В самом начале своей карьеры Эйнштейн не придавал особого значения локальности. Он был ньютонианцем. В первых научных статьях он предполагал, что частицы действовали друг на друга на расстоянии. Если законы Ньютона противоречат уравнениям Максвелла, тем хуже для Максвелла. В частности, если законы Ньютона утверждают, что все скорости относительны, то и скорость света должна быть относительной, о чем бы ни говорили уравнения Максвелла. Поэтому Эйнштейн подправил эти уравнения, чтобы сделать скорость света зависимой от скорости его источника, создав новую версию теории электромагнетизма, которая была нелокальной. Именно тогда он изменил свое мнение. Пересмотренная теория внесла такие серьезные изменения в оригинальную версию теории Максвелла, что эксперименты ее исключили. Больше того, она предсказывала, что одни люди должны были видеть, что электромагнетизм подчиняется уравнениям Максвелла в их оригинальной форме, а другие — видеть искаженную версию — такая перспектива оскорбляла эгалитарные чувства Эйнштейна.

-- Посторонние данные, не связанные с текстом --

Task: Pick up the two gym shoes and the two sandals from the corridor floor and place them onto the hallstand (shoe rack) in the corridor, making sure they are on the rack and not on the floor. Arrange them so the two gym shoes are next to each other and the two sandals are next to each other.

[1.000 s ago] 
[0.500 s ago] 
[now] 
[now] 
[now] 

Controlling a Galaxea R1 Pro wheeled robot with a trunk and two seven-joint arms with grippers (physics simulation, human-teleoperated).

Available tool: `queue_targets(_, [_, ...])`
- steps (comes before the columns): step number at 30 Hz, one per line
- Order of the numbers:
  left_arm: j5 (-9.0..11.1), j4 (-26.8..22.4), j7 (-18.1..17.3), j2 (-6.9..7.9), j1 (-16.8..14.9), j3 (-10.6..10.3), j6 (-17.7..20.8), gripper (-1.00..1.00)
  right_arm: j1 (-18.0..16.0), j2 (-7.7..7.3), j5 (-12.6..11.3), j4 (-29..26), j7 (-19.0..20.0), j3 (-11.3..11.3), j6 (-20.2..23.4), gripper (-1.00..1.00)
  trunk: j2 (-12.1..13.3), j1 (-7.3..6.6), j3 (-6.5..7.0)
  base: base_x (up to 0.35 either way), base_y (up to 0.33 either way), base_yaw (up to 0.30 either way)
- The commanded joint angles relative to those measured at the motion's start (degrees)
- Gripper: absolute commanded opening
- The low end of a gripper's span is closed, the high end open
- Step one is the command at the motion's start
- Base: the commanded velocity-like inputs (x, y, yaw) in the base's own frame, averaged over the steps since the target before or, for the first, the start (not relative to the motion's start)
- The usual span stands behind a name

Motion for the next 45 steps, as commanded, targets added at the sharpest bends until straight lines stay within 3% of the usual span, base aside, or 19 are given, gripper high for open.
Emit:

В момент прозрения Эйнштейн понял, что скорости могут быть относительными,а свет в то же время может устанавливать абсолютную планку скорости. В этом нет никакого противоречия, как думали все остальные. Нужно только быть аккуратными, говоря об относительной скорости. Обычное правило, воплощенное в законах Ньютона, состоит в том, что относительная скорость вычисляется путем складывания или вычитания: бейсбольный мяч, летящий со скоростью 30 км/ч навстречу поезду, двигающемуся со скоростью 130 км/ч, перемещается со скоростью 160 км/ч относительно пассажира поезда. Все же это правило содержит негласное и ничем не подкрепленное предположение о мгновенной передаче информации или, что эквивалентно, о нелокальности.